Being a force for good begins with the decision to turn toward others with an open heart. When you engage in a real conversation—one where you listen more than you speak—you validate someone else’s humanity. That validation is a spark. It creates a ripple effect of kindness and understanding that can transform a community. Hope is not a passive wish; it is a lived experience found in the bridges we build through sincere, face-to-face connection.


Three Ways to Become a Force for Good

  • Practice Active Silence: In your next conversation, wait three seconds after the other person finishes speaking before responding. This ensures they feel fully heard and allows you to process their words rather than just preparing your rebuttal.
  • Seek the “I-Thou”: Approach every person you meet—from the barista to your colleague—as a unique individual with a story, rather than a means to an end.
  • Put Away the Barriers: Commit to one meal or meeting a day where phones are completely out of sight. Restoring “immediacy” requires removing the digital veil.

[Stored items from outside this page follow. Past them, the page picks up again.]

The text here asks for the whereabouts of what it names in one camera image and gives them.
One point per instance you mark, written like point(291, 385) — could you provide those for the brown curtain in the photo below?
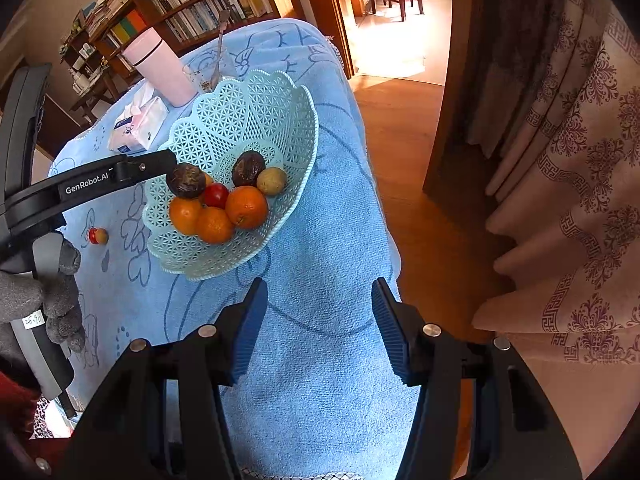
point(515, 35)

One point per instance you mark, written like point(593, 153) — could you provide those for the red cherry tomato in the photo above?
point(92, 236)
point(216, 196)

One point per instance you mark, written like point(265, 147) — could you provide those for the medium orange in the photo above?
point(215, 225)

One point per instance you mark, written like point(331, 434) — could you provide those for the floral cloth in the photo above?
point(52, 417)

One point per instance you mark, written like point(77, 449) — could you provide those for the large smooth orange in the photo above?
point(247, 207)

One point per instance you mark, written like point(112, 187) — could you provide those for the white and blue tissue pack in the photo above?
point(137, 127)

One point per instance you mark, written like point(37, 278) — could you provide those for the yellowish longan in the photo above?
point(272, 181)
point(102, 236)

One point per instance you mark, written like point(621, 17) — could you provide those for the turquoise plastic lattice basket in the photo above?
point(240, 110)

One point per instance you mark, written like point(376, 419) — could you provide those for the large dimpled orange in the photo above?
point(184, 216)

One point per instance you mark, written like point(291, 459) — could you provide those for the dark brown water chestnut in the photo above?
point(186, 181)
point(248, 169)

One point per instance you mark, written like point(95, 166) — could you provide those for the cream patterned curtain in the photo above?
point(590, 185)

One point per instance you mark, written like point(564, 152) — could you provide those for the person's left hand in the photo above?
point(62, 305)

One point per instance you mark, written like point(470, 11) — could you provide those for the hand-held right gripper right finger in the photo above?
point(392, 335)

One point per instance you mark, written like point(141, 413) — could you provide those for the person's left forearm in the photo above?
point(15, 400)

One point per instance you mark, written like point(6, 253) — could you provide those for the pink thermos cup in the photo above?
point(157, 67)

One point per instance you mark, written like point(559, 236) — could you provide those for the wooden door frame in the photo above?
point(325, 5)

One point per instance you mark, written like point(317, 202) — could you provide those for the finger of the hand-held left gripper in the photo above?
point(150, 165)

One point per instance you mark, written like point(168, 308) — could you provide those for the light blue printed towel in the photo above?
point(320, 270)

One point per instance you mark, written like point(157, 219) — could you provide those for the small orange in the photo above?
point(208, 180)

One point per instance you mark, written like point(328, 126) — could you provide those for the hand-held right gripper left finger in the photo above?
point(247, 335)

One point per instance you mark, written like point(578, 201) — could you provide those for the clear glass cup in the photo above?
point(200, 72)

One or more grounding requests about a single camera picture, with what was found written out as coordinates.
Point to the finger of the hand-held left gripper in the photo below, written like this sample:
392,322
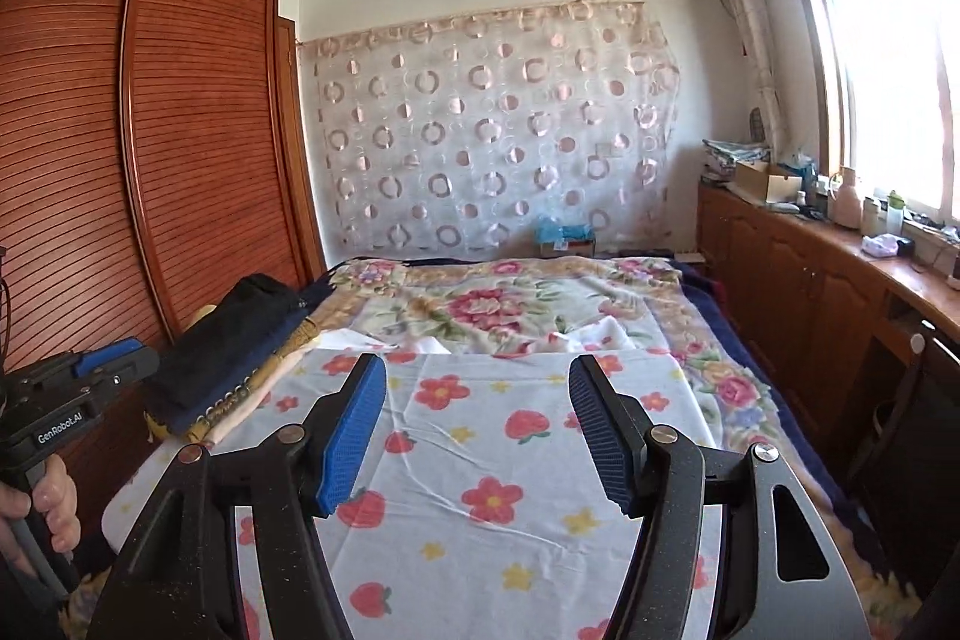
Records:
109,355

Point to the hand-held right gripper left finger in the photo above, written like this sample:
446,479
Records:
349,437

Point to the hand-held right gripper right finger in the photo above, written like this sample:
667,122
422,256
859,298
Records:
600,437

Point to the black printed t-shirt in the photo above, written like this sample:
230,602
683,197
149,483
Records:
225,340

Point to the person's left hand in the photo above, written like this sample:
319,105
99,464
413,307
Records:
61,505

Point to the white flower-print sheet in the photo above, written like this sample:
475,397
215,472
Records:
480,445

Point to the floral rose blanket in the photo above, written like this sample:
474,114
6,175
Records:
487,302

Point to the blue box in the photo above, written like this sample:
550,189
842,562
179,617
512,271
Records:
562,235

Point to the brown slatted wooden wardrobe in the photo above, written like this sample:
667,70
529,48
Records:
195,145

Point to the low wooden cabinet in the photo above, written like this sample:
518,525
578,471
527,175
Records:
802,287

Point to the open cardboard box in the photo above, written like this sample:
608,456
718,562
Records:
765,183

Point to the stack of papers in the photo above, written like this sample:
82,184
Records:
731,156

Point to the dark chair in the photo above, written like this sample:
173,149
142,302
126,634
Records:
915,430

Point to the sheer circle-patterned curtain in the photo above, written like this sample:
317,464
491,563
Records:
487,123

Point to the green-capped bottle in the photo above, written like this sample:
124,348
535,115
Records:
896,216

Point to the white gathered window curtain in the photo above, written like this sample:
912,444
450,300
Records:
746,25

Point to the wooden framed window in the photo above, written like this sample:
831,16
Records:
885,55

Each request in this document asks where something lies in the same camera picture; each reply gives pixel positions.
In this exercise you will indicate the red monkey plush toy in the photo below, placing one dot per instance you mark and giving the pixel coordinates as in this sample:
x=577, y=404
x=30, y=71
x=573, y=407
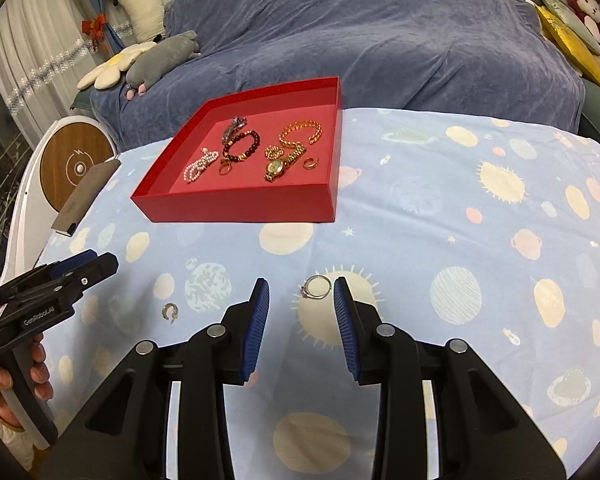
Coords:
x=587, y=10

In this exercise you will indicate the person's left hand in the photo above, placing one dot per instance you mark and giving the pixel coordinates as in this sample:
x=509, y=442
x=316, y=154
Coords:
x=42, y=370

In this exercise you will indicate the white curtain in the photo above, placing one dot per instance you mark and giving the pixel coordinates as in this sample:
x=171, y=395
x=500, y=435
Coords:
x=35, y=60

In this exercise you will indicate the white device with wooden disc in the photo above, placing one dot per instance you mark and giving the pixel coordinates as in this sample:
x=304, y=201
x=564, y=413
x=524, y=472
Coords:
x=75, y=160

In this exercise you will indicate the grey plush toy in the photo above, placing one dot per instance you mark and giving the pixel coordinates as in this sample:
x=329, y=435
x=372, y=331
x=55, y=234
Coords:
x=162, y=60

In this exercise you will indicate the yellow cushion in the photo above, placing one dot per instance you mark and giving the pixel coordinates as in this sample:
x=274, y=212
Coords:
x=575, y=52

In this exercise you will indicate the brown notebook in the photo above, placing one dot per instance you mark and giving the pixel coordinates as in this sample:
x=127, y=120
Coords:
x=87, y=195

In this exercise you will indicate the cream flower cushion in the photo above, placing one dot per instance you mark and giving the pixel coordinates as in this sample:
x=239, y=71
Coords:
x=107, y=70

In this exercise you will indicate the gold wristwatch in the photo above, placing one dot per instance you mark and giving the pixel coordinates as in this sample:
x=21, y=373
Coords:
x=277, y=166

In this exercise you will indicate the grey cushion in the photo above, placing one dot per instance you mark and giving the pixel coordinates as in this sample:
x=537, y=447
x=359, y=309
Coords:
x=567, y=15

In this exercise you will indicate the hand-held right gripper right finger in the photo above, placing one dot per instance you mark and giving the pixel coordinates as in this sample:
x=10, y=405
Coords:
x=346, y=332

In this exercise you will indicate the blue curtain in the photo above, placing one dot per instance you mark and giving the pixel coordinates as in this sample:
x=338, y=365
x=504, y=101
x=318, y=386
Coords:
x=110, y=0

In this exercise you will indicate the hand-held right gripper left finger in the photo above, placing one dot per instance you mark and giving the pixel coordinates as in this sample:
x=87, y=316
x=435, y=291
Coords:
x=254, y=330

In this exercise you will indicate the silver metal wristwatch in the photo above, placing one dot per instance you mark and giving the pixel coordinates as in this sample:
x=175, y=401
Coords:
x=235, y=127

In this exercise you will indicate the gold cuff bangle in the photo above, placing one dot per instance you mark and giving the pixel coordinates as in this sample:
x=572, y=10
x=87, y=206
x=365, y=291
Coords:
x=300, y=126

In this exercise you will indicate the blue covered sofa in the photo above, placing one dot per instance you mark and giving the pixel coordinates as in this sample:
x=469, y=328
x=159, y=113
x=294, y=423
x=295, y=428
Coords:
x=380, y=35

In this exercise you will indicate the red cardboard box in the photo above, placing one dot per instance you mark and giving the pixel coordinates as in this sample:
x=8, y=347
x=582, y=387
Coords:
x=260, y=195

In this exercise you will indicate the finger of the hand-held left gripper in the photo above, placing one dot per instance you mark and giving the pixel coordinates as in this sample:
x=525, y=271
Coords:
x=87, y=272
x=77, y=262

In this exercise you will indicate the red bow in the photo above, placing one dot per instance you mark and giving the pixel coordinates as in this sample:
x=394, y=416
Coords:
x=96, y=27

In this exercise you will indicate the white plush toy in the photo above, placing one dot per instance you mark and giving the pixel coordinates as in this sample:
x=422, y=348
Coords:
x=140, y=5

“Connection is the energy that exists between people when they feel seen, heard, and valued.” — Brené Brown

We Are Part of the Fabric of the Human Community

We do not live isolated lives. We live in a community. We depend on each other. Think of how much you will depend on others as you drive today. You are counting on every driver who shares the road with you to drive carefully. Our dependence exists on the micro and macro levels. We are a part of the woven fabric of life where what we do affects other people. When we bring to the forefront of our minds that we are integral part of the human community we begin to see how dependent we are on each other. Discover creative ways to dialogue, cooperate, and seek common ground.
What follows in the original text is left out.